The recent surge in Bitcoin's price, which saw the cryptocurrency reach an intraday peak of $72,747 on April 8, has sparked widespread speculation about the underlying causes. While some may be quick to attribute the rally to inflows from spot Bitcoin exchange-traded funds (ETFs), it is more plausible that a range of macroeconomic factors have played a significant role in driving the price higher.

It would be misguided to suggest that the surge in BTC's value was solely due to the purchase of $500 million in Bitcoin by the Ethena stablecoin USDCe as collateral. For context, MicroStrategy's acquisition of 9,245 Bitcoin, valued at over $600 million on March 19, did not prevent a 13.7% drop in BTC price in the subsequent six days. Given Bitcoin's daily spot volumes exceeding $10 billion, such inflows are relatively insignificant in the grand scheme of things.

Investors' expectations regarding the economy and the cost of capital should not be underestimated. During periods of increased liquidity and monetary policies aimed at stimulating consumption and growth, scarce assets like Bitcoin tend to benefit. This trend is particularly pronounced during times of persistent inflation, when salaries and prices rise to match the increasing availability of money.

Inflationary pressures and global trade tensions

Jamie Dimon, CEO of JPMorgan Chase, recently suggested in a shareholder letter that the resilience of the U.S. economy could lead to more persistent inflation and higher interest rates than markets anticipate. This insight helps explain why gold ETF instruments are trading at a premium in China, as investors brace for inflationary pressures amid the U.S.'s precarious fiscal debt situation.

Eric Balcunhas, a senior ETF analyst at Bloomberg, noted that Chinese investors are eager to buy assets unlinked to their own economy and stock market, leading to gold ETFs trading at 30% above their fair value in China. The U.S. government's deficit is further strained by a $1.2 trillion spending package approved on March 23 and President Joe Biden's proposal to forgive up to $20,000 of student debt for 23 million borrowers, regardless of income, exacerbating concerns over fiscal sustainability.

Escalating trade tensions between the U.S. and China may have also contributed to the increased interest in both gold and Bitcoin. Notably, gold prices soared to a record high of $2,354 on April 8, coinciding with the U.S. Treasury 2-year yield reaching its highest level in over four months at 4.79%. This divergence from the conventional trend, where gold's value tends to wane when investors favor the yields from fixed-income investments, is particularly intriguing.

Bitcoin as a hedge against economic uncertainty

While some may argue that the aforementioned dynamics do not inherently favor Bitcoin, predicting how investors will react to heightened inflation and the potential for an economic downturn remains challenging, given Bitcoin's fluctuating correlation with traditional assets like stocks and gold.

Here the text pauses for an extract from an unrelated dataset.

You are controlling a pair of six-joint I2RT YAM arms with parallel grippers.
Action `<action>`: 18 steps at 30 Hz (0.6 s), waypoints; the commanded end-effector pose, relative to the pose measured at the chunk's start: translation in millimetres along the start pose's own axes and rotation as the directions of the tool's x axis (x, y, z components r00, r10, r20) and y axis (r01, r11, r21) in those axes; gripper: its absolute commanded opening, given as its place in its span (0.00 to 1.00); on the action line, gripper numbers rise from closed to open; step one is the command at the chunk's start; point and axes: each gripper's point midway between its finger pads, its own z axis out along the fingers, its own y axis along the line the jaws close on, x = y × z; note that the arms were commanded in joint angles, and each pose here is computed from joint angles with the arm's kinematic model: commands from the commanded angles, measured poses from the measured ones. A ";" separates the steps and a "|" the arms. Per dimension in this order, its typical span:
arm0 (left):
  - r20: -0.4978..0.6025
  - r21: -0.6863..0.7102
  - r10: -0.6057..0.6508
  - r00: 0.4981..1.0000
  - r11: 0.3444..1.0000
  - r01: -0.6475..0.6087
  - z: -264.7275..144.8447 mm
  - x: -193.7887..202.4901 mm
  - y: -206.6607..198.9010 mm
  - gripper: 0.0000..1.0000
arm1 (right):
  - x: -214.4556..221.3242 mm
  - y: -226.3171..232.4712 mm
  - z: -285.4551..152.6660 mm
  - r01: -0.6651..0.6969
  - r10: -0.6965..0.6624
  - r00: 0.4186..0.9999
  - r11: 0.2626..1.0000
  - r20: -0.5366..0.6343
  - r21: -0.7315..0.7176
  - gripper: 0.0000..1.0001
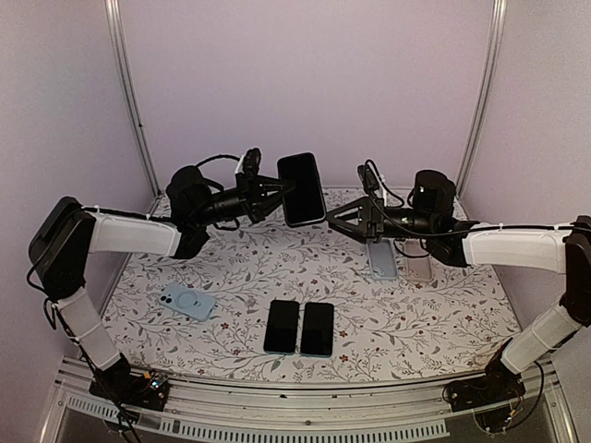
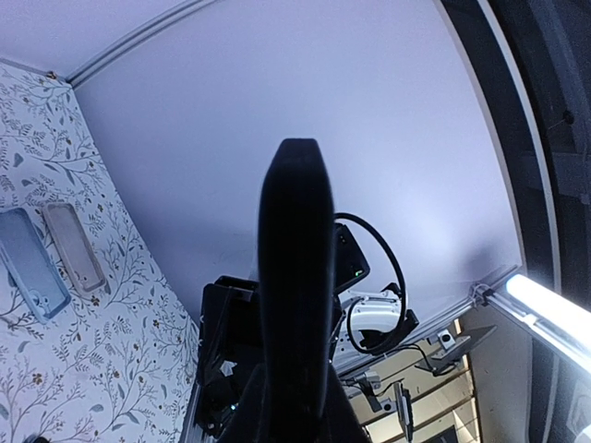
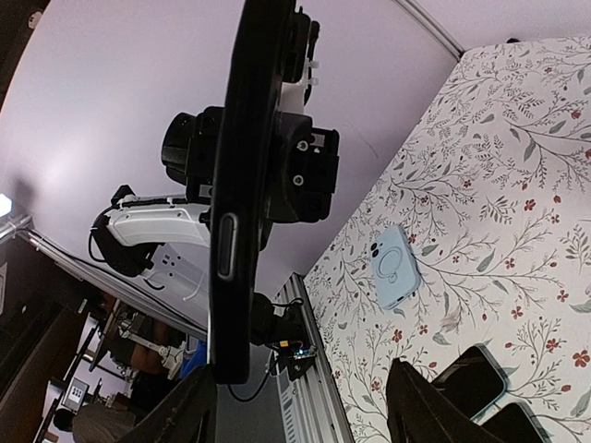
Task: Take the phone out of the phone case
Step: Remove the corner of the phone case from the bottom right corner of the phone case.
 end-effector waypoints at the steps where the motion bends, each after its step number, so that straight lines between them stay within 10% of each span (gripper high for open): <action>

U.S. Treasury Secretary Janet Yellen recently disclosed that the administration is considering potential tariffs on subsidized Chinese energy products, and other nations might also implement trade restrictions against China. In this context, the surge in Bitcoin's value to $72,000 on April 8 may be attributed to investors seeking a hedge against the deteriorating state of global economic relations and the ramifications of U.S. government stimulus initiatives, rather than being driven by sporadic and unpredictable Bitcoin inflows from specific investors.